# Language detection using language models

The goal of this task is to implement a detector of the English language using language models. You will compute the perplexity of an investigated text given the English language model and decide whether the text is written in English based on a perplexity threshold.

## Create an English language model

Load English Wikipedia texts from ‘../data/corpora/enlang1.txt’ and create an English bigram model – ie. Compute unigram histograms, bigram histograms and the size of vocabulary (number of unique characters).

Experiment with different language models, e.g. a trigram model.

In [1]:
with open('../data/corpora/enlang1.txt') as fin:
    print(fin.readlines()[0][:200])

the punjabi suba movement aimed at creation of punjabi majority subah province in the erstwhile east punjab state of india in the led by the akali dal it resulted in the formation of the punjabi major


In [2]:
V = 0 #size of vocabulary
histogram = {} #unigram and bigram frequencies

with open('../data/corpora/enlang1.txt') as fin:
    for doc in fin.readlines():
        for i in range(len(doc)-2):
            bigram = doc[i:i+2]
            unigram = doc[i]
            histogram[bigram] = histogram.get(bigram, 0) + 1
            histogram[unigram] = histogram.get(unigram, 0) + 1
    V = len([unigram for unigram in histogram.keys() if len(unigram) == 1])

In [3]:
print(V)
print(histogram['en'])
print(histogram['e'])

2147
261288
2985706


## Define the function for computing perplexity. 

The function should take a string as a parameter and return its perplexity based on the language model from above. Use the Laplace smoothing for probability estimation.

In [4]:
import numpy as np

#Compute the probability of a bigram using the Laplace smoothing
def getProbability(bigram):
    return 1.0*(histogram.get(bigram, 0) + 1) / \
                (histogram.get(bigram[0], 0) + V)

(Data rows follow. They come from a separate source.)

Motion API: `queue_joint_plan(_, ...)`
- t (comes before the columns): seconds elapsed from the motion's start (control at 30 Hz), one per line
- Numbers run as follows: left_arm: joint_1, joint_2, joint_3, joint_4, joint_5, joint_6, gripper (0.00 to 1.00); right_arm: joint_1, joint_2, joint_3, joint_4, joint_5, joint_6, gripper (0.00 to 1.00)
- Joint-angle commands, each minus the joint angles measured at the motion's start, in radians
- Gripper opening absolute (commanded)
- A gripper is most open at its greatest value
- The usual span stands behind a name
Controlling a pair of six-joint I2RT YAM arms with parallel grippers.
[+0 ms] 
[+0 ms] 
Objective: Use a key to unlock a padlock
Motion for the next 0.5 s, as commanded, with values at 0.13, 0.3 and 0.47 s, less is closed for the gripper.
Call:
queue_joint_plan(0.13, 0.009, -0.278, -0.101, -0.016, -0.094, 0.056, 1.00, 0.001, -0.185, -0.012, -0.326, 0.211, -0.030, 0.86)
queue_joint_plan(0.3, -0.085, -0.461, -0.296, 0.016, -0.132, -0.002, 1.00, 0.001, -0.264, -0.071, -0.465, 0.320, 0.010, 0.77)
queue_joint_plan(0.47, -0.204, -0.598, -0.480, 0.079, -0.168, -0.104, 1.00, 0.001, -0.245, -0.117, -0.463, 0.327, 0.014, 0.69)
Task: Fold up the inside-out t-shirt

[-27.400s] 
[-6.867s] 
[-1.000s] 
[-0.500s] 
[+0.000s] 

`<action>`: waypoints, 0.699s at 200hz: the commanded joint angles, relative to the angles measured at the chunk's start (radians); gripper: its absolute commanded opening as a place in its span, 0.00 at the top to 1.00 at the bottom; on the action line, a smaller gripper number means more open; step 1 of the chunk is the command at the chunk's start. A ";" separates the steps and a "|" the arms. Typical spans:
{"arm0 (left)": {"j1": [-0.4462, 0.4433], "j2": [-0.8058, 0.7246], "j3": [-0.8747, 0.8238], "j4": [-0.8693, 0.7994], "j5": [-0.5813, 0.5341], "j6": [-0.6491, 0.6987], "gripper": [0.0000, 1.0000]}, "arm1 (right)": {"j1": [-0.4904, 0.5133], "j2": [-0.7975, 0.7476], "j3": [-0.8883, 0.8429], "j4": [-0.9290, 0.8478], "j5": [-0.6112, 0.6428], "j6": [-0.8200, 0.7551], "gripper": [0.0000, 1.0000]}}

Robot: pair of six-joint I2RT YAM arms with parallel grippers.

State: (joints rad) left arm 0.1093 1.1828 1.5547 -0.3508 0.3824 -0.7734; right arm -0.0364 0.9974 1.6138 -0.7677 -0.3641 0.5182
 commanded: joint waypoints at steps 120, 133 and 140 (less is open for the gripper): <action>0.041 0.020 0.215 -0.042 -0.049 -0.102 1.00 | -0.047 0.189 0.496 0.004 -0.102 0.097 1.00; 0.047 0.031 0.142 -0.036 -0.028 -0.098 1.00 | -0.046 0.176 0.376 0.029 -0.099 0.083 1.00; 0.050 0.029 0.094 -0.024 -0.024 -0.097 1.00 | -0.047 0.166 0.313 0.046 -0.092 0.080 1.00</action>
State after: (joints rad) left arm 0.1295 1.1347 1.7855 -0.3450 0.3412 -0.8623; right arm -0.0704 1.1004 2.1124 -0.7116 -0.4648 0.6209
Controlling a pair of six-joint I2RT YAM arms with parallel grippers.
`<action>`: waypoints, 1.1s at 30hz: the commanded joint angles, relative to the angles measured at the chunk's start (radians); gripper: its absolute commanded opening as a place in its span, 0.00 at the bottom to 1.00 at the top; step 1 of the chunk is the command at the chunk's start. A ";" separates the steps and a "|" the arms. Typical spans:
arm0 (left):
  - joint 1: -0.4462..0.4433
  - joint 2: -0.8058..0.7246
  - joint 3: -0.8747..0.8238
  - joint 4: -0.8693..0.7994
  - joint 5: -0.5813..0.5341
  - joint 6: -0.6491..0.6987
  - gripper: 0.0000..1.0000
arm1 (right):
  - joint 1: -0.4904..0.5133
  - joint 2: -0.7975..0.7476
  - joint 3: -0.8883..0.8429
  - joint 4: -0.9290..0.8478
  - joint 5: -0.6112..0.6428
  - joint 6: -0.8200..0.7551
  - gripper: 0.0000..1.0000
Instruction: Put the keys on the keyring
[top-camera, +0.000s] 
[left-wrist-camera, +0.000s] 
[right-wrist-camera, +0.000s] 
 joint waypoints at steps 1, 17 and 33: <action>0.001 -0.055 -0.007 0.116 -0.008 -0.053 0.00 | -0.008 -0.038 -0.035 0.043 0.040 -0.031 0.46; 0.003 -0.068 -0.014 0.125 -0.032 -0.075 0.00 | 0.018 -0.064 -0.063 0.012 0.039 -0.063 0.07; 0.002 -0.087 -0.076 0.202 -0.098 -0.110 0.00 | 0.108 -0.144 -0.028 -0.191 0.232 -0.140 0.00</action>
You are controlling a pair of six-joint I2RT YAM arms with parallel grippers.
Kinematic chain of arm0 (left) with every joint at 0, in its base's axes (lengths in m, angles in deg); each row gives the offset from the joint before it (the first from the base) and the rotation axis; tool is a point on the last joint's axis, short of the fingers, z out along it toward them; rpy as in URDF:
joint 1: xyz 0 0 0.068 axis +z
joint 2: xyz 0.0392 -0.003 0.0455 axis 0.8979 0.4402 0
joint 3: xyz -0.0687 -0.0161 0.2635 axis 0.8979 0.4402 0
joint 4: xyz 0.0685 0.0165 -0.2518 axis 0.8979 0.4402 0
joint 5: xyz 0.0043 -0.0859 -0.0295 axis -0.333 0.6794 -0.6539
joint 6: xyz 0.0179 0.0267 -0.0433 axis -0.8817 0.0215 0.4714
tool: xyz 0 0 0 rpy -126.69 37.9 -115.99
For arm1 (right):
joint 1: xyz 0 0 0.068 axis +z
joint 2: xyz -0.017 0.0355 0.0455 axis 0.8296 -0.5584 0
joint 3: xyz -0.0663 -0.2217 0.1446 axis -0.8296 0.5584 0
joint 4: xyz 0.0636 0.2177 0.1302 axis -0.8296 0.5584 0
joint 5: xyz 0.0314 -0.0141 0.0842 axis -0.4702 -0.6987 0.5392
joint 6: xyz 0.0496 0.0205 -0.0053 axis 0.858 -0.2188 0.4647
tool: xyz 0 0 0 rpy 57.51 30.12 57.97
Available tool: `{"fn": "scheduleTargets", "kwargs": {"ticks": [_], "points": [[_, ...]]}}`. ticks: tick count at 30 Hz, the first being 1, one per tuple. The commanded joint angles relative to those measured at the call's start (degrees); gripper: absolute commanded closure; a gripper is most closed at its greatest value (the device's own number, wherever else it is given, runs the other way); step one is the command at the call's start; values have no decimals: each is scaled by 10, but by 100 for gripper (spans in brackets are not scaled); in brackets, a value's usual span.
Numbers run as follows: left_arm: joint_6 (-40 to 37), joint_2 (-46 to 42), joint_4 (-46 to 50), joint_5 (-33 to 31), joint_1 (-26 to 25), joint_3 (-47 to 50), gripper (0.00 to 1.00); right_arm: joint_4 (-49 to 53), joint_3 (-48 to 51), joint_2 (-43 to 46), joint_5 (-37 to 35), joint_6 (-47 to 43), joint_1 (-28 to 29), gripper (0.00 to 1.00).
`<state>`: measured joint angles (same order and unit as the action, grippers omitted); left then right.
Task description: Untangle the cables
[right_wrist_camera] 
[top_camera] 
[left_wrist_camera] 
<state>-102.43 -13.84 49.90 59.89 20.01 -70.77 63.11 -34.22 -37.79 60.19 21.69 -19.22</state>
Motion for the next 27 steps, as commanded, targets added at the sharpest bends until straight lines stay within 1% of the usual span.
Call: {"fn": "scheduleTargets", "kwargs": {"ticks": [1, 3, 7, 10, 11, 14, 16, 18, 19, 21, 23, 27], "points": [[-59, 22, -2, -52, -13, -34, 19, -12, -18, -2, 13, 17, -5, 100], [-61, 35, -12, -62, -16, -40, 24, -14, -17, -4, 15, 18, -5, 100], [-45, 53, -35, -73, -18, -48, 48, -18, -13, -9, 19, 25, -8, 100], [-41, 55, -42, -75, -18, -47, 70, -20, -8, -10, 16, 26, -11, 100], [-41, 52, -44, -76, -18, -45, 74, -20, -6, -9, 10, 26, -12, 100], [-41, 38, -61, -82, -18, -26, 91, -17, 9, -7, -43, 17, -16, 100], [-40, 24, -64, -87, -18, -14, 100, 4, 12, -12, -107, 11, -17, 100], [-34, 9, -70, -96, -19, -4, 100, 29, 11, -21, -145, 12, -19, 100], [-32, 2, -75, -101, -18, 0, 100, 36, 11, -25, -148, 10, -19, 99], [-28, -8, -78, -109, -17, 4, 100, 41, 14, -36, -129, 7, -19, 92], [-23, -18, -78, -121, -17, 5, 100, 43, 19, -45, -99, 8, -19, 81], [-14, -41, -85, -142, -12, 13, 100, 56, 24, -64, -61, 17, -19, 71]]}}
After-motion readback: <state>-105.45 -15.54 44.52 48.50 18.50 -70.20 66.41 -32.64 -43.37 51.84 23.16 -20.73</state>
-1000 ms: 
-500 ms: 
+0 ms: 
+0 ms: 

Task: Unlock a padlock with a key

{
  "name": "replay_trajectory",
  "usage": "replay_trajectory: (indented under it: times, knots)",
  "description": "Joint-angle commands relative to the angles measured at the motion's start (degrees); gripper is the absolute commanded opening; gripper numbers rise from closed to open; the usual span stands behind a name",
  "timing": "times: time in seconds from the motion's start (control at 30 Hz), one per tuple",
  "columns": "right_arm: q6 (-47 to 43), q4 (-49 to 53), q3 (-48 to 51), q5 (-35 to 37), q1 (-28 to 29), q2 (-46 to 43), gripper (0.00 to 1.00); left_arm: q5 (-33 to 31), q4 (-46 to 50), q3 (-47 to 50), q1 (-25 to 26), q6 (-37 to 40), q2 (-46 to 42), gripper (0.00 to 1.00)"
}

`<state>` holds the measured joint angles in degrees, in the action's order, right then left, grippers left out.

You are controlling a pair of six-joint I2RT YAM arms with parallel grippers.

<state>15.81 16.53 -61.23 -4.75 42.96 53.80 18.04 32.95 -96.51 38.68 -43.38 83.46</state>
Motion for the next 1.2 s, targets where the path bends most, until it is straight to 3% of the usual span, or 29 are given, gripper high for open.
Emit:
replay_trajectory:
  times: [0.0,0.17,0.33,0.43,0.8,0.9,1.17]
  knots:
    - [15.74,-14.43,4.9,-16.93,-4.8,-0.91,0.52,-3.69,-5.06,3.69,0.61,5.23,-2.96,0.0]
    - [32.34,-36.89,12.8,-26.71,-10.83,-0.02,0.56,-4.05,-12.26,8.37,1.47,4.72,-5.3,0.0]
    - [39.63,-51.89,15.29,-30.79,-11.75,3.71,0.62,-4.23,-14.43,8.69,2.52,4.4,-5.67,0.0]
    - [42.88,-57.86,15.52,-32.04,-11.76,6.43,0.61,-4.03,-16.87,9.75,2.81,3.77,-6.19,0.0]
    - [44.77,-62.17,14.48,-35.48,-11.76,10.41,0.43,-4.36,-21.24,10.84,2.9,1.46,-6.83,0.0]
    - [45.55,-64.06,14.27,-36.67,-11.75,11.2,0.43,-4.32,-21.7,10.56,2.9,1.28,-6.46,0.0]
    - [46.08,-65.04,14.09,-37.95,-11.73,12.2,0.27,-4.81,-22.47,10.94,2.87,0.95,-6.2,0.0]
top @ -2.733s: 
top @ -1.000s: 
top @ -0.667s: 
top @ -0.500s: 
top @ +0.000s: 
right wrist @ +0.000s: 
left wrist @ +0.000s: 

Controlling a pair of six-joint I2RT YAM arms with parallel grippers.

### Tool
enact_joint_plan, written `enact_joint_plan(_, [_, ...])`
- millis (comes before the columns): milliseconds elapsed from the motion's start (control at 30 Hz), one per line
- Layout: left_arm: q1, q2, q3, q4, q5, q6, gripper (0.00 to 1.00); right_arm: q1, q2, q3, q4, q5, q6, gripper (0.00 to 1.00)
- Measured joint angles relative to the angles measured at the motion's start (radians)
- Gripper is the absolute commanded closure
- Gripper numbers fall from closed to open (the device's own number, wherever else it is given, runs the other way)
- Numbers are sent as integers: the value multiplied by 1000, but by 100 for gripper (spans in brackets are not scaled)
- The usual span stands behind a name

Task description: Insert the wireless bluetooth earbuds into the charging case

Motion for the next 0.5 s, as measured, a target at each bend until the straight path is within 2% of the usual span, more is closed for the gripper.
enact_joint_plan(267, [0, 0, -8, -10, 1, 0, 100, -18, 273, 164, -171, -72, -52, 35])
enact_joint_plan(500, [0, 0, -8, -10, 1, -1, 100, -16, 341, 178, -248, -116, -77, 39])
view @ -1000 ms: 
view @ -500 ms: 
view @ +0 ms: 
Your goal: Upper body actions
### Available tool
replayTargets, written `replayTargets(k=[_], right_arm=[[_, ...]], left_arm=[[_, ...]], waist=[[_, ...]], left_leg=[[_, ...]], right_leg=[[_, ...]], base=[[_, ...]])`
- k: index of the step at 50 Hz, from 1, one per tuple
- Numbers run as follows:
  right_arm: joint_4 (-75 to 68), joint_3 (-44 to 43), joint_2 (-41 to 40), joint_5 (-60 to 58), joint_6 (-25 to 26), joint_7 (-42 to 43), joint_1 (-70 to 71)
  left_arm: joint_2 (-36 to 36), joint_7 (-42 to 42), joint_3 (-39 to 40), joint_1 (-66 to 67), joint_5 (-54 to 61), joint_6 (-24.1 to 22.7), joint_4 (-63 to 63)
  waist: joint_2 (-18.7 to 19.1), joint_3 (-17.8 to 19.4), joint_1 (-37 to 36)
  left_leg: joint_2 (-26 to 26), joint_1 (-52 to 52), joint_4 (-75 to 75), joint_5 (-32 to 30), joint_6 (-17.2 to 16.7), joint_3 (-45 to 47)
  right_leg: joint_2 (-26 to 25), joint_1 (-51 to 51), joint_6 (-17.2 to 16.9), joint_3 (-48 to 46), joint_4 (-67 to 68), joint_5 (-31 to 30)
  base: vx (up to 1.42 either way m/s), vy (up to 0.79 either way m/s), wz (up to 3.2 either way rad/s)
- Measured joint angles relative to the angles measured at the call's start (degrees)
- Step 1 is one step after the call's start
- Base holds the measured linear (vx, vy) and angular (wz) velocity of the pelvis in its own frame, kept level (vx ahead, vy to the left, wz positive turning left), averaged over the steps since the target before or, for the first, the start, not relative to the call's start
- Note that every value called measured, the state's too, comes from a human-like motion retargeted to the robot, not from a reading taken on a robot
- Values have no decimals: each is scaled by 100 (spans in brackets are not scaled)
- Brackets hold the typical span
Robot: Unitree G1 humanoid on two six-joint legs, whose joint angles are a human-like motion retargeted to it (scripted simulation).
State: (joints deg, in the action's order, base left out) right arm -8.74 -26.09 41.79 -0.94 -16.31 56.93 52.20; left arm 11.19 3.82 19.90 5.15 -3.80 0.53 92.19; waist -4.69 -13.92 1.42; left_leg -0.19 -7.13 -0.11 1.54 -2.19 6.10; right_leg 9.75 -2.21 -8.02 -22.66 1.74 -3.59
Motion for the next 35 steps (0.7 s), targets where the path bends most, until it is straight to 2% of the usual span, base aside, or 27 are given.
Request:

# Get the perplexity of text.
def getPerplexity(text):
    bigrams = [text[i:i+2] for i in range(len(text) - 1)]
    h = -sum(map(lambda x: np.log2(getProbability(x)), bigrams))
    return np.power(2, h/len(bigrams))

## Compute perplexities

Compute perplexities of various text corpora from Wikipedia.

In [5]:
PATH = '../data/corpora/'

languages = {'en': {'file': 'enlang2.txt'},
             'cs': {'file': 'cslang.txt'},
             'es': {'file': 'eslang.txt'},
             'fr': {'file': 'frlang.txt'},
             'it': {'file': 'itlang.txt'},
             'ru': {'file': 'rulang.txt'},
             'mixed': {'file': 'mixedlang.txt'}
            }

for lang, v in languages.items():
    with open(PATH + v['file']) as fin:
        perplexities = []
        for doc in fin.readlines():
            doc = doc.strip()
            perplexities.append(getPerplexity(doc))
        languages[lang]['perplexities'] = perplexities

## Plot histograms

Plot perplexity histograms of the English and mixed corpora. Decide what the best threshold for detecting the English language is. Visualize perplexities of the other corpora. 

In [6]:
%matplotlib notebook

import matplotlib.pyplot as plt

x1 = languages['en']['perplexities']
x2 = languages['mixed']['perplexities']

mu1 = np.mean(x1)
sigma1 = np.std(x1)
print("Mean and standard deviation of the first dataset: mean={}, std={}.".format(mu1, sigma1))

mu2 = np.mean(x2)
sigma2 = np.std(x2)
print("Mean and standard deviation of the second dataset: mean={}, std={}.".format(mu2, sigma2))

# histograms of perplexities
plt.hist(x1, bins='auto', normed=1, facecolor='blue', alpha=0.8)
plt.hist(x2, bins=1000, normed=1, facecolor='red', alpha=0.8)

plt.xlabel('Perplexity')
plt.ylabel('Density')
plt.axis([8, 20, 0, 0.55])
plt.grid(True)

plt.show()

Mean and standard deviation of the first dataset: mean=11.753307865867724, std=1.72161488333111.
Mean and standard deviation of the second dataset: mean=59.289656125276466, std=74.5412767081915.


<IPython.core.display.Javascript object>

## Language detector

Implement and test the ‘detectLang’ function, which takes a string as the input and returns true if the string is written in English. It returns False otherwise.

In [7]:
def detectLang(text, threshold=14):
    text = text.lower() #The training corpus was also in the lowercase form.
    if len(text) <= 1:
        return False
    else:
        return True if getPerplexity(text) <= threshold else False

In [8]:
print(detectLang('This is an example of the english language.'))
print(detectLang('Another text written in the target language which should pass.'))
print(detectLang('Toto je ukázkový český text.'))
print(detectLang('Následuje alternativní posloupnost znaků.'))

True
True
False
False